_Assigned task:_
Line by line, restate the material exactly.

__________________________________________________

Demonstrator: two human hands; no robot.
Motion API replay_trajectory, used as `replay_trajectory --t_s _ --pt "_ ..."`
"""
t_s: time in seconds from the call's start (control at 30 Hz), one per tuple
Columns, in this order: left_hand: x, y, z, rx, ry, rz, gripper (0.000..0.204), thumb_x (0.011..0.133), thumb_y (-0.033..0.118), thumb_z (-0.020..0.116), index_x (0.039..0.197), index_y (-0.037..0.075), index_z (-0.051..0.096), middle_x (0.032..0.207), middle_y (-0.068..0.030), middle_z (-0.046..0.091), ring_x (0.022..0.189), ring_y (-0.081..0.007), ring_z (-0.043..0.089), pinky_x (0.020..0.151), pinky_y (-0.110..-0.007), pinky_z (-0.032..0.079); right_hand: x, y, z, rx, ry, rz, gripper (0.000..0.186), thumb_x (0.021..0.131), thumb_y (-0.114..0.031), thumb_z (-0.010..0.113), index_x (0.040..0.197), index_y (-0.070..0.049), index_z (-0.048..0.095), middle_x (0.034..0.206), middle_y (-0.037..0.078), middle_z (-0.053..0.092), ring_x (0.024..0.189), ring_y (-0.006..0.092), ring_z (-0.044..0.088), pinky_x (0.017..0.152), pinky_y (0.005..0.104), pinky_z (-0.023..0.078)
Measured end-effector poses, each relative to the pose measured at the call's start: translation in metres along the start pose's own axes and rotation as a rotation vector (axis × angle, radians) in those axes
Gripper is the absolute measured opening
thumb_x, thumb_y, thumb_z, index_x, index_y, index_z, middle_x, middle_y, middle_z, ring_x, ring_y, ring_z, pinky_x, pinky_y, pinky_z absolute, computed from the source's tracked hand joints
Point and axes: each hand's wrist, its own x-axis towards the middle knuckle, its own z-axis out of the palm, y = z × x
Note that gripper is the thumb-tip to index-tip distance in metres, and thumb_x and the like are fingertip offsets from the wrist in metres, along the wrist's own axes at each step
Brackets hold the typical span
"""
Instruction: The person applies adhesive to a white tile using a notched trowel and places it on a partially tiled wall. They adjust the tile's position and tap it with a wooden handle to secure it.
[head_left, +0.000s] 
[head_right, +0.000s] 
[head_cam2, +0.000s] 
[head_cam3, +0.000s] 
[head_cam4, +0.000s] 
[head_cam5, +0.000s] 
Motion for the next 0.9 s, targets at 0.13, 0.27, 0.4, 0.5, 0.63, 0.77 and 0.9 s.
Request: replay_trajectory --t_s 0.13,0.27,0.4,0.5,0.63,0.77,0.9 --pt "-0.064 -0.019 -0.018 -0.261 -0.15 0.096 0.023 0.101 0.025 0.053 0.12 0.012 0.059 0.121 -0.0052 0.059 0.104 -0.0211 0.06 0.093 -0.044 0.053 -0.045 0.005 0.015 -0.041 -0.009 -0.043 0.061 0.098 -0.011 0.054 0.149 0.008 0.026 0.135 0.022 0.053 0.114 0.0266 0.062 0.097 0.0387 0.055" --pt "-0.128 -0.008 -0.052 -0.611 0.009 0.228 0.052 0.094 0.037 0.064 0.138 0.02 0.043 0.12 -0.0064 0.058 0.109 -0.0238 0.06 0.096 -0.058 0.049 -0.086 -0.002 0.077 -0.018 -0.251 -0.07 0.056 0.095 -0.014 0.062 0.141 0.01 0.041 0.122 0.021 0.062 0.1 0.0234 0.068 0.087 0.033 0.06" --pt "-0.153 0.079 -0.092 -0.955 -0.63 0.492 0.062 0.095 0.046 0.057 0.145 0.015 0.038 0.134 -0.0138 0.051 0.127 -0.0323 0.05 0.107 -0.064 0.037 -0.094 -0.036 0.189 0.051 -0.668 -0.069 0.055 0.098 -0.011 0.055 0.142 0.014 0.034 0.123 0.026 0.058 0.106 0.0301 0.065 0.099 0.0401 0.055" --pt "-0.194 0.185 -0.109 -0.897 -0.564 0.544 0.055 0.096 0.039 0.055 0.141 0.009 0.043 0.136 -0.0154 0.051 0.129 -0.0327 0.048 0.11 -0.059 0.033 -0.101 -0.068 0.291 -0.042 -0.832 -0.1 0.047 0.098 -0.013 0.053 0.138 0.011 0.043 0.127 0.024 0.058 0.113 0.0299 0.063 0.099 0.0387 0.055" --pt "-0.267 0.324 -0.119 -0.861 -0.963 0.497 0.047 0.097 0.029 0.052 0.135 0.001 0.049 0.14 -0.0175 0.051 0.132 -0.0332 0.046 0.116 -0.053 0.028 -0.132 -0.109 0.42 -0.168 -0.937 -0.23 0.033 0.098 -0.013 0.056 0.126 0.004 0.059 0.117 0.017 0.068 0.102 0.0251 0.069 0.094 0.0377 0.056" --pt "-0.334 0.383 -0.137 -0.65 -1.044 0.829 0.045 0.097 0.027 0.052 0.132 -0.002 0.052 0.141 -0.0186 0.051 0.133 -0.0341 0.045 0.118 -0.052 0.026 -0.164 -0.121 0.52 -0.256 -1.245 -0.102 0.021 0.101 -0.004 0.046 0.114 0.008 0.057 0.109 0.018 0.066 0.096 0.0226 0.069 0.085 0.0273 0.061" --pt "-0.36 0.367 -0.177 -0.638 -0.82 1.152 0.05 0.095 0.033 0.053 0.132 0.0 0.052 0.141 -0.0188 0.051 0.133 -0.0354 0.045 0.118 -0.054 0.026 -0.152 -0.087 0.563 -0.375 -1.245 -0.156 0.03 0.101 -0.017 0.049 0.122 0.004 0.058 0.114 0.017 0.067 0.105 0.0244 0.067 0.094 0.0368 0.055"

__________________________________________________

_Exercise response:_
Demonstrator: two human hands; no robot.
Motion API replay_trajectory, used as `replay_trajectory --t_s _ --pt "_ ..."`
"""
t_s: time in seconds from the call's start (control at 30 Hz), one per tuple
Columns, in this order: left_hand: x, y, z, rx, ry, rz, gripper (0.000..0.204), thumb_x (0.011..0.133), thumb_y (-0.033..0.118), thumb_z (-0.020..0.116), index_x (0.039..0.197), index_y (-0.037..0.075), index_z (-0.051..0.096), middle_x (0.032..0.207), middle_y (-0.068..0.030), middle_z (-0.046..0.091), ring_x (0.022..0.189), ring_y (-0.081..0.007), ring_z (-0.043..0.089), pinky_x (0.020..0.151), pinky_y (-0.110..-0.007), pinky_z (-0.032..0.079); right_hand: x, y, z, rx, ry, rz, gripper (0.000..0.186), thumb_x (0.021..0.131), thumb_y (-0.114..0.031), thumb_z (-0.010..0.113), index_x (0.040..0.197), index_y (-0.070..0.049), index_z (-0.048..0.095), middle_x (0.034..0.206), middle_y (-0.037..0.078), middle_z (-0.053..0.092), ring_x (0.024..0.189), ring_y (-0.006..0.092), ring_z (-0.044..0.088), pinky_x (0.017..0.152), pinky_y (0.005..0.104), pinky_z (-0.023..0.078)
Measured end-effector poses, each relative to the pose measured at the call's start: translation in metres along the start pose's own axes and rotation as a rotation vector (axis × angle, radians) in those axes
Gripper is the absolute measured opening
thumb_x, thumb_y, thumb_z, index_x, index_y, index_z, middle_x, middle_y, middle_z, ring_x, ring_y, ring_z, pinky_x, pinky_y, pinky_z absolute, computed from the source's tracked hand joints
Point and axes: each hand's wrist, its own x-axis towards the middle knuckle, its own z-axis out of the palm, y = z × x
Note that gripper is the thumb-tip to index-tip distance in metres, and thumb_x and the like are fingertip offsets from the wrist in metres, along the wrist's own axes at each step
Brackets hold the typical span
"""
Instruction: The person applies adhesive to a white tile using a notched trowel and places it on a partially tiled wall. They adjust the tile's position and tap it with a wooden handle to secure it.
[head_left, +0.000s] 
[head_right, +0.000s] 
[head_cam2, +0.000s] 
[head_cam3, +0.000s] 
[head_cam4, +0.000s] 
[head_cam5, +0.000s] 
Motion for the next 0.9 s, targets at 0.13, 0.27, 0.4, 0.5, 0.63, 0.77 and 0.9 s.
Request: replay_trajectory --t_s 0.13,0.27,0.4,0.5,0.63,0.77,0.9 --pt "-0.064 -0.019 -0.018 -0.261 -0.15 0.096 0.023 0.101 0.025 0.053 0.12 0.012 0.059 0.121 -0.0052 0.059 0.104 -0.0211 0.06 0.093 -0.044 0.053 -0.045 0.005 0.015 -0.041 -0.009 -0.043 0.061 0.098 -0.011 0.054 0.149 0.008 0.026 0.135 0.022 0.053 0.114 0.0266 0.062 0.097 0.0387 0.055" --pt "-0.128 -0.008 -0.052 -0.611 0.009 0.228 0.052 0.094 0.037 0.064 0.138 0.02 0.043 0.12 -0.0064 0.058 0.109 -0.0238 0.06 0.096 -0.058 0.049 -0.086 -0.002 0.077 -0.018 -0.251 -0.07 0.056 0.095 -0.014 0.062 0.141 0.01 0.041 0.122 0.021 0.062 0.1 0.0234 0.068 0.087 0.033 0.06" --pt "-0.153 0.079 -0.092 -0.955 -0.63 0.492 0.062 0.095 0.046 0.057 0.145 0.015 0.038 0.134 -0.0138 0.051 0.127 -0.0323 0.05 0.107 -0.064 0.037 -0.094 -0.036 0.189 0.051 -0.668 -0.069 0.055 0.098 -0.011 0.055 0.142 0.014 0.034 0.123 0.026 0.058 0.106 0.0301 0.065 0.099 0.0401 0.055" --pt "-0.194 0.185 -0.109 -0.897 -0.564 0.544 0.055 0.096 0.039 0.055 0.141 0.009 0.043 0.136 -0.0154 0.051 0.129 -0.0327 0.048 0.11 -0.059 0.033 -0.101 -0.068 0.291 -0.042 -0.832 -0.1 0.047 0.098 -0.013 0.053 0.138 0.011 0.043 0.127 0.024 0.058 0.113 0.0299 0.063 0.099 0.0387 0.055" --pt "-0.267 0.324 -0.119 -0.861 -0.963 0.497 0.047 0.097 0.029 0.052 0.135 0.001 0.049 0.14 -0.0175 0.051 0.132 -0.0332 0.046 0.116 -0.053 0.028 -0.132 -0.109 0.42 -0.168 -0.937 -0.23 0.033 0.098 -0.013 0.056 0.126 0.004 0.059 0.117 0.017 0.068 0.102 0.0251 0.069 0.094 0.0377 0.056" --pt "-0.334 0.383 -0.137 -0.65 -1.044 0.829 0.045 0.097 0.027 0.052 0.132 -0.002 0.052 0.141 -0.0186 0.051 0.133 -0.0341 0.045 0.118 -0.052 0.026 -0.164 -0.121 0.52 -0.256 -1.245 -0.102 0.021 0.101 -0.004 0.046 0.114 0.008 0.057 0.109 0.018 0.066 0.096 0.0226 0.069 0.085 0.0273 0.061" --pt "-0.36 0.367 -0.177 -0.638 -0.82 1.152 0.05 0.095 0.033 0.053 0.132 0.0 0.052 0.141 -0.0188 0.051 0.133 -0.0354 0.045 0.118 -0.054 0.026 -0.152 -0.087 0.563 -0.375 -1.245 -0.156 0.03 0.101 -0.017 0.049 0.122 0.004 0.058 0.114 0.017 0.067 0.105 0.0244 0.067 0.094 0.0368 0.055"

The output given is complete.